"Wealth is a tool of freedom. But the pursuit of wealth is a way to slavery." -- Herbert Frank: God Emperor of Dune (p.238)
"If your strength is only the other's weakness, you live in fear." -- U.K. LeGuin: Tehanu.
Companies should live out in the freedom of creative innovation, not behind the shielding of patents. The first approach allows expansion of knowledge and innovation, while the second approach promotes monopoly and mediocrity.
No conspiracy theory, eh? Of course not, if you bundle conspiracy-related concepts into "business as usual."
Whoever read "The Man Who Sold the Moon" by Robert Heinlein, this shrewd financial practice (of packaging the problems of the industry -both technological and financial- into home-sized bites and feeding them to the gullible populace), should not be much of a surprise.
Now, this approach has two aspects: the greedy and the needy.
I have nothing against supporting a needy project, like the one Heinlein described in the aforementioned book, namely financing the colonization of the Moon and the rest of the Solar System, with all the terraforming and transportation logistics involved.

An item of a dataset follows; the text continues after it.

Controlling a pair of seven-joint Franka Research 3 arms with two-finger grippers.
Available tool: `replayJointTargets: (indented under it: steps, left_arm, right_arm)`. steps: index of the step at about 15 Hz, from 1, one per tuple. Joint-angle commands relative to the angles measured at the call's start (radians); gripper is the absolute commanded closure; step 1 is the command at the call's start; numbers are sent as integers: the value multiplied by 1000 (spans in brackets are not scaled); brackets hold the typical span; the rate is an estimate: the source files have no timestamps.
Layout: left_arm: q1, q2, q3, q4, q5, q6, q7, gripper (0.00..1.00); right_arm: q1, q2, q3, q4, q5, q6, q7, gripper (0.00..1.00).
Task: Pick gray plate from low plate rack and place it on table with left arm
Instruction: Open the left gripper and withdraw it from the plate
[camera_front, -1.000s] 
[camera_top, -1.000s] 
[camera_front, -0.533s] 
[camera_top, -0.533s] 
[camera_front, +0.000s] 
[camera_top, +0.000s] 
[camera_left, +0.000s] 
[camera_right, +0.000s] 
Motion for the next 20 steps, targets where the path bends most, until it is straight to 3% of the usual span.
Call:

What I am against is the greedy project, where software developers keep piling ultra-specialized features into commonly-used applications in order to finance their glorious salaries while skipping over the creative steps (of figuring out new applications, or addressing the actual needs of the end users.)
But then, who listens to me? :p
In our world, people who have money are respected. Unfair. Money can be given 'for free', it is gathered constantly by governments, can be inherited, and is not available where it's needed mostly: in research. Also, money has that peculiar self-adhesion: it tends to pool around in large sums; the more one has, the more one can make. Unfortunately most times this happens at other people's expense.
Moreover, the emphasis on money which permeates many cultures tends to make people consciously (and even worse, unconsciously), desire it. It creates a self-induced positive feedback. No wonder there are people ready to do wonderful, terrible and/or woeful things - for the right price. No wonder that material jealousy is rampant, increasing the levels of stress of people who should otherwise be happy. Another characteristic of money, which I consider negative is that it becomes the sole marker of value. This conditions people to unconsciously degrade charity, and to interpret FREE things as cheap (of low quality). Imagine the indirect effect on the concept of freedom, unconscious effect, but visible throughout our society: most everyone is ready to sell their soul for money; 'everyone has their price', as it is so often repeated on all the entertainment channels. People totally forget that money is just a medium of exchange, with theoretically no intrinsic value.
I guess that in an utopic world in which people would cooperate more and thwart each other less, credit would be the true monetary unit. Whenever someone uses a product, they give credit to the maker of that product. And put basic subsistence in the 'public domain'.
Especially with virtual products, like software or the output of the entertainment industry (movies, TV, radio, music, shows), this should be implemented. Why pay a truckload of money on a product you'll never use? On the other side, any hacker can tell that there is no way to make impregnable software. Shareware seems to be the right solution, in a society evolved past the childish notions like "if I have it, who cares about who made it" and "if I can't have it (or control it), nobody should". When the word hacker was coined, it meant people grown up intellectually who could do marvels with their intelect; unfortunately, too many bright kids stuck in the pre-conventional stage of moral development, with too much time on their hands (because they take for granted what they have and don't care about the sources or are not aware of the competition for survival between constructive "research and practice," and natural change - decay), misused freely available knowledge and corrupted the meaning of hacker to the malicious form it has now.
In fact, the free market (as free as it gets nowadays), does tend to push software prices in that direction. General purpose software tends to be cheaper, while specialized software which targets a very specific niche (especially rich niches, as the music, film and publication industries as well as accounting, library databases, targeted knowledge bases, etc.), tend to be very expensive.